Górale chcą wydłużenia wakacji. Mają już nawet plan
W listopadzie do życia zostało powołane Stowarzyszenie Gmin Górskich RP. W jego ramach burmistrzowie i wójtowie kilkunastu regionów położonych w górach chcą współpracować, aby ich samorządy mogły się lepiej rozwijać. Jednym z pomysłów na poprawę sytuacji ma być wydłużenie wakacji z dwóch do trzech miesięcy.
Wakacje będą dłuższe? Taki plan mają górale
Zgodnie z założeniami pomysłu stowarzyszenia wakacje miałyby rozpoczynać się 15 czerwca i kończyć 15 września. Nie oznacza to jednak, że uczniowie odpoczywaliby dłużej. Zdaniem górali wakacje powinny być organizowane na takich samych zasadach jak ferie zimowe, czyli odbywać się w turach.
Według pomysłodawców taki system pozwoliłby rozwiązać wiele problemów, w tym tłoki na szlakach, a także braki w bazie noclegowej. – Dzięki wprowadzeniu takiego rozwiązania również w okresie letnim mielibyśmy mniejsze natężenie ruchu turystycznego w jednym czasie, co poprawiłoby komfort wypoczynku, zmniejszyło korki i kolejki, a zwiększyło dostępność miejsc noclegowych i usług gastronomicznych – podkreślał w rozmowie z „Gazetą Wyborczą” Radosław Jęcek, burmistrz Karpacza.
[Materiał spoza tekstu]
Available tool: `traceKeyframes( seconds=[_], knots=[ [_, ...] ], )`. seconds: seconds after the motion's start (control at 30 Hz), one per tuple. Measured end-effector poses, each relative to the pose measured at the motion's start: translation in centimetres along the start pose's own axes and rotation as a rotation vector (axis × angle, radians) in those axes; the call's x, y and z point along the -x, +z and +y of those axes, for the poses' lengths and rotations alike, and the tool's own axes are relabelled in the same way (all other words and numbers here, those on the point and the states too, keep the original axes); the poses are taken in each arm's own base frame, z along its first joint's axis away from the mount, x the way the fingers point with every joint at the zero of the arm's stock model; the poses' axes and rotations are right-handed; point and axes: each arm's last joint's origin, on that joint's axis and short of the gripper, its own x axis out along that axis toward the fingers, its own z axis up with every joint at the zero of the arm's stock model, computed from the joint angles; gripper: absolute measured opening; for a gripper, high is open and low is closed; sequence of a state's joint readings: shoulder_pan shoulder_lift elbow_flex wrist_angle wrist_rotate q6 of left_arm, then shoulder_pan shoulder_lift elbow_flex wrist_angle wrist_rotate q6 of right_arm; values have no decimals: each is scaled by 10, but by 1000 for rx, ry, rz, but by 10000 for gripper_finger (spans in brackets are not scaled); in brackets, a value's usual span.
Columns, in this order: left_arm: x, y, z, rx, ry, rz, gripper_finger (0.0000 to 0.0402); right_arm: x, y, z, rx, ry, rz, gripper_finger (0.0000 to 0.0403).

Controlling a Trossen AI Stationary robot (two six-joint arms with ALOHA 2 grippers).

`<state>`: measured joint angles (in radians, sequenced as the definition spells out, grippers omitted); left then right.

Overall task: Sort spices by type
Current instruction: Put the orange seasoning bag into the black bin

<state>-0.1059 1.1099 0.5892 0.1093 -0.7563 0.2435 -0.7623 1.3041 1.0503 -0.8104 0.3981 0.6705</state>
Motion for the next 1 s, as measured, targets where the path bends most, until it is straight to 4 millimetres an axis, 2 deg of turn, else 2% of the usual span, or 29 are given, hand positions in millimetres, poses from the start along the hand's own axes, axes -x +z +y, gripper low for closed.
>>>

Pozytywnie o pomyśle górali wypowiedział się również Łukasz Magrian, dyrektor zarządzający w Pomorskiej Regionalnej Organizacji Turystycznej. Przyznał on, że podobny pomysł był forsowany kilka lat temu, jednak nie spotkał się z ciepłym przyjęciem. – Zderzyliśmy się wówczas ze ścianą, usłyszeliśmy, że nie jest to takie proste. Nadal jednak widzimy w tym same plusy i popieramy działania górali, chętnie też stworzymy koalicję z innymi organizacjami w kraju, żeby lobbować za takim rozwiązaniem – wyjaśnił.
Branża turystyczna na tak, ale ZNP nie chce dłuższych wakacji
Górale, zanim zaczną forsować plan wśród parlamentarzystów, chcą sprawdzić, co sądzą o nim rodzice i nauczyciele. „Gazeta Wyborcza” o komentarz w tej sprawie spytała Związek Nauczycielstwa Polskiego. Stanowisko środowiska nie jest tak optymistyczne, jak branży turystycznej.
– Wywróciłoby to szkolne życie do góry nogami i mam wątpliwości, czy to dobre rozwiązanie, ale to oczywiście nie znaczy, że nie należy rozpocząć dyskusji na ten temat – przyznał Krzysztof Baszczyński, wiceprezes ZNP.